### Task goal
Would you reproduce all of the entries exactly?

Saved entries
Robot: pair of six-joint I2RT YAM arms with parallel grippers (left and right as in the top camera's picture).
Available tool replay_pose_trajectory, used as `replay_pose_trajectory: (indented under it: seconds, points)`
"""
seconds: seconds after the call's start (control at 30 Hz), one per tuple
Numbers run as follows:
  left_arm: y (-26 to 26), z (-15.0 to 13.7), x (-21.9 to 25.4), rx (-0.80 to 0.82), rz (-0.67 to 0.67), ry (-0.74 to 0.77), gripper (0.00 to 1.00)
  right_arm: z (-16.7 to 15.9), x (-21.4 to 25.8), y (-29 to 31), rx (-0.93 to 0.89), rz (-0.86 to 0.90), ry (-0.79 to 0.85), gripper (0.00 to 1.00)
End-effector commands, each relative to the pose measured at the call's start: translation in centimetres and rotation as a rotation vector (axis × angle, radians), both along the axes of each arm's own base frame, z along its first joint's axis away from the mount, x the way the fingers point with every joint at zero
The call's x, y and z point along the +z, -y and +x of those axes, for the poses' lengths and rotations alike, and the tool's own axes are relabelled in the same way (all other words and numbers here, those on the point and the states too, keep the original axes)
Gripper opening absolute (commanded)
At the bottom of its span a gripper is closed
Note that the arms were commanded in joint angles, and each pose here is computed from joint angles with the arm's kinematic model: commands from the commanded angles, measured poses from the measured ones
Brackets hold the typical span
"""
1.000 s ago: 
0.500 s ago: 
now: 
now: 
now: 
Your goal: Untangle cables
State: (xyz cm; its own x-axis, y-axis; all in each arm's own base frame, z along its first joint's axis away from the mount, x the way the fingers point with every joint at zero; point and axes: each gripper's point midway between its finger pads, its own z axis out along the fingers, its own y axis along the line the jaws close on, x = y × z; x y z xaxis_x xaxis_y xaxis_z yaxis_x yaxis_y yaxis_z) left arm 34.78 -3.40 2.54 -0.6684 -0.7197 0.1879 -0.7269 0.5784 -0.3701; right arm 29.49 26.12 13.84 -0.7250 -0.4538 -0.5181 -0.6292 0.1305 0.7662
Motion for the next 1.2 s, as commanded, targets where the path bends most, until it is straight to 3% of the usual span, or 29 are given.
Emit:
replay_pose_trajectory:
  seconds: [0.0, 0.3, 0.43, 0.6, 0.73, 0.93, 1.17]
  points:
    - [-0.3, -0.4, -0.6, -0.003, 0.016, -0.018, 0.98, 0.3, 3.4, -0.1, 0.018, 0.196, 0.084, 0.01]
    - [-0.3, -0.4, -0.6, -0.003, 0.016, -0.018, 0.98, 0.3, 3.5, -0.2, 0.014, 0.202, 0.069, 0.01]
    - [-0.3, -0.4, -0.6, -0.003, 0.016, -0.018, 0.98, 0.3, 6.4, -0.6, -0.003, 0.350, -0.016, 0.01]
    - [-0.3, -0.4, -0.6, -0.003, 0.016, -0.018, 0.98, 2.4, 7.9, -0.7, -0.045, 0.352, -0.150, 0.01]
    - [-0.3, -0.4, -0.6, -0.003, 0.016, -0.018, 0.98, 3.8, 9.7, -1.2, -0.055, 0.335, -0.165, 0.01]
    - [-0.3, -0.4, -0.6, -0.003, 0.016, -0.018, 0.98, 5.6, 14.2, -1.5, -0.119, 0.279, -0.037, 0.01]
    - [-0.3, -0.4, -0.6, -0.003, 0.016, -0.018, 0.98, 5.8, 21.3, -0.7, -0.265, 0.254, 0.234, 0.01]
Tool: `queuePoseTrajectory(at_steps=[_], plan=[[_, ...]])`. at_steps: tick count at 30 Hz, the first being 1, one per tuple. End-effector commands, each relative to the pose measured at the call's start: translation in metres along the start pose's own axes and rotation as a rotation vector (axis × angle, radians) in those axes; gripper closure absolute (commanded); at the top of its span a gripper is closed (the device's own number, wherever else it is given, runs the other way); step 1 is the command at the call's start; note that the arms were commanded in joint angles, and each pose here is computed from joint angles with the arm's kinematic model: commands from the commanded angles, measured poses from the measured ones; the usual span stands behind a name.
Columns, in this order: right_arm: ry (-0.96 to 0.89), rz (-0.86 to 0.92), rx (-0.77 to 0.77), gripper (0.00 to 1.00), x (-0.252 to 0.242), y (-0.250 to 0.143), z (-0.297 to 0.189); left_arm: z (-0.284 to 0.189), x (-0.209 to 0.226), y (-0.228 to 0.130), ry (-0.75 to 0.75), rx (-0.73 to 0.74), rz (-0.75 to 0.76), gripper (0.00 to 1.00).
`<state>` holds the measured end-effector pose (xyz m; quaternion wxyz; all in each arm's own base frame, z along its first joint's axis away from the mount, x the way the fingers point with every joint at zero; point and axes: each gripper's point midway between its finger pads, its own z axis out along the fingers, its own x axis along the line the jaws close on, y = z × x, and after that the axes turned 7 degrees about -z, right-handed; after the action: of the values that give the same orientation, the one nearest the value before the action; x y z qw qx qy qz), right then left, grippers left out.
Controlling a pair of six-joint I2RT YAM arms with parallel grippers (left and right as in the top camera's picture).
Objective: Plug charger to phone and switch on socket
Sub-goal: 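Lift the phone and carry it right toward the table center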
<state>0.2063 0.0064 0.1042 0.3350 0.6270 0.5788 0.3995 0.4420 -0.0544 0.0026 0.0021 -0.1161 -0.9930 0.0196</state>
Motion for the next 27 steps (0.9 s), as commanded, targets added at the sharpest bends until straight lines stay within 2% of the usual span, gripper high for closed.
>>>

### Response
Robot: pair of six-joint I2RT YAM arms with parallel grippers (left and right as in the top camera's picture).
Available tool replay_pose_trajectory, used as `replay_pose_trajectory: (indented under it: seconds, points)`
"""
seconds: seconds after the call's start (control at 30 Hz), one per tuple
Numbers run as follows:
  left_arm: y (-26 to 26), z (-15.0 to 13.7), x (-21.9 to 25.4), rx (-0.80 to 0.82), rz (-0.67 to 0.67), ry (-0.74 to 0.77), gripper (0.00 to 1.00)
  right_arm: z (-16.7 to 15.9), x (-21.4 to 25.8), y (-29 to 31), rx (-0.93 to 0.89), rz (-0.86 to 0.90), ry (-0.79 to 0.85), gripper (0.00 to 1.00)
End-effector commands, each relative to the pose measured at the call's start: translation in centimetres and rotation as a rotation vector (axis × angle, radians), both along the axes of each arm's own base frame, z along its first joint's axis away from the mount, x the way the fingers point with every joint at zero
The call's x, y and z point along the +z, -y and +x of those axes, for the poses' lengths and rotations alike, and the tool's own axes are relabelled in the same way (all other words and numbers here, those on the point and the states too, keep the original axes)
Gripper opening absolute (commanded)
At the bottom of its span a gripper is closed
Note that the arms were commanded in joint angles, and each pose here is computed from joint angles with the arm's kinematic model: commands from the commanded angles, measured poses from the measured ones
Brackets hold the typical span
"""
1.000 s ago: 
0.500 s ago: 
now: 
now: 
now: 
Your goal: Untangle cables
State: (xyz cm; its own x-axis, y-axis; all in each arm's own base frame, z along its first joint's axis away from the mount, x the way the fingers point with every joint at zero; point and axes: each gripper's point midway between its finger pads, its own z axis out along the fingers, its own y axis along the line the jaws close on, x = y × z; x y z xaxis_x xaxis_y xaxis_z yaxis_x yaxis_y yaxis_z) left arm 34.78 -3.40 2.54 -0.6684 -0.7197 0.1879 -0.7269 0.5784 -0.3701; right arm 29.49 26.12 13.84 -0.7250 -0.4538 -0.5181 -0.6292 0.1305 0.7662
Motion for the next 1.2 s, as commanded, targets where the path bends most, until it is straight to 3% of the usual span, or 29 are given.
Emit:
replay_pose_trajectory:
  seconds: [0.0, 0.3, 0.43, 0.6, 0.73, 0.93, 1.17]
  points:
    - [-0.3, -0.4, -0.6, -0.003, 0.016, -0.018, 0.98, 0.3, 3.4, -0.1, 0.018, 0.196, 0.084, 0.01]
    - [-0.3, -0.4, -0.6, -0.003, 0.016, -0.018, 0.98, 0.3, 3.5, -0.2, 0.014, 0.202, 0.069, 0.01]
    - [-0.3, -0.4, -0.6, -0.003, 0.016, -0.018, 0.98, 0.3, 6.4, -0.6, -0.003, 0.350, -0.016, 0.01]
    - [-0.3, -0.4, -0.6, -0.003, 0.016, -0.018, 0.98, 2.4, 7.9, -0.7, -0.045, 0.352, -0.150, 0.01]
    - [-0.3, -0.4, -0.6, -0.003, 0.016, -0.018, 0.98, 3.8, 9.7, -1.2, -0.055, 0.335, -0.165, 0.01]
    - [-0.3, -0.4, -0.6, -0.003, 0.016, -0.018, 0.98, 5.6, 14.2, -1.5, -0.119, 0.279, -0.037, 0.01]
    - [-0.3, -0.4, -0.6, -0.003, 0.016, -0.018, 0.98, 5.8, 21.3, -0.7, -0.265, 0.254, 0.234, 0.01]
Tool: `queuePoseTrajectory(at_steps=[_], plan=[[_, ...]])`. at_steps: tick count at 30 Hz, the first being 1, one per tuple. End-effector commands, each relative to the pose measured at the call's start: translation in metres along the start pose's own axes and rotation as a rotation vector (axis × angle, radians) in those axes; gripper closure absolute (commanded); at the top of its span a gripper is closed (the device's own number, wherever else it is given, runs the other way); step 1 is the command at the call's start; note that the arms were commanded in joint angles, and each pose here is computed from joint angles with the arm's kinematic model: commands from the commanded angles, measured poses from the measured ones; the usual span stands behind a name.
Columns, in this order: right_arm: ry (-0.96 to 0.89), rz (-0.86 to 0.92), rx (-0.77 to 0.77), gripper (0.00 to 1.00), x (-0.252 to 0.242), y (-0.250 to 0.143), z (-0.297 to 0.189); left_arm: z (-0.284 to 0.189), x (-0.209 to 0.226), y (-0.228 to 0.130), ry (-0.75 to 0.75), rx (-0.73 to 0.74), rz (-0.75 to 0.76), gripper (0.00 to 1.00).
`<state>` holds the measured end-effector pose (xyz m; quaternion wxyz; all in each arm's own base frame, z along its first joint's axis away from the mount, x the way the fingers point with every joint at zero; point and axes: each gripper's point midway between its finger pads, its own z axis out along the fingers, its own x axis along the line the jaws close on, y = z × x, and after that the axes turned 7 degrees about -z, right-handed; after the action: of the values that give the same orientation, the one nearest the value before the action; x y z qw qx qy qz), right then left, grippers left out.
Controlling a pair of six-joint I2RT YAM arms with parallel grippers (left and right as in the top camera's picture).
Objective: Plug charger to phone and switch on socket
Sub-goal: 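Lift the phone and carry it right toward the table center
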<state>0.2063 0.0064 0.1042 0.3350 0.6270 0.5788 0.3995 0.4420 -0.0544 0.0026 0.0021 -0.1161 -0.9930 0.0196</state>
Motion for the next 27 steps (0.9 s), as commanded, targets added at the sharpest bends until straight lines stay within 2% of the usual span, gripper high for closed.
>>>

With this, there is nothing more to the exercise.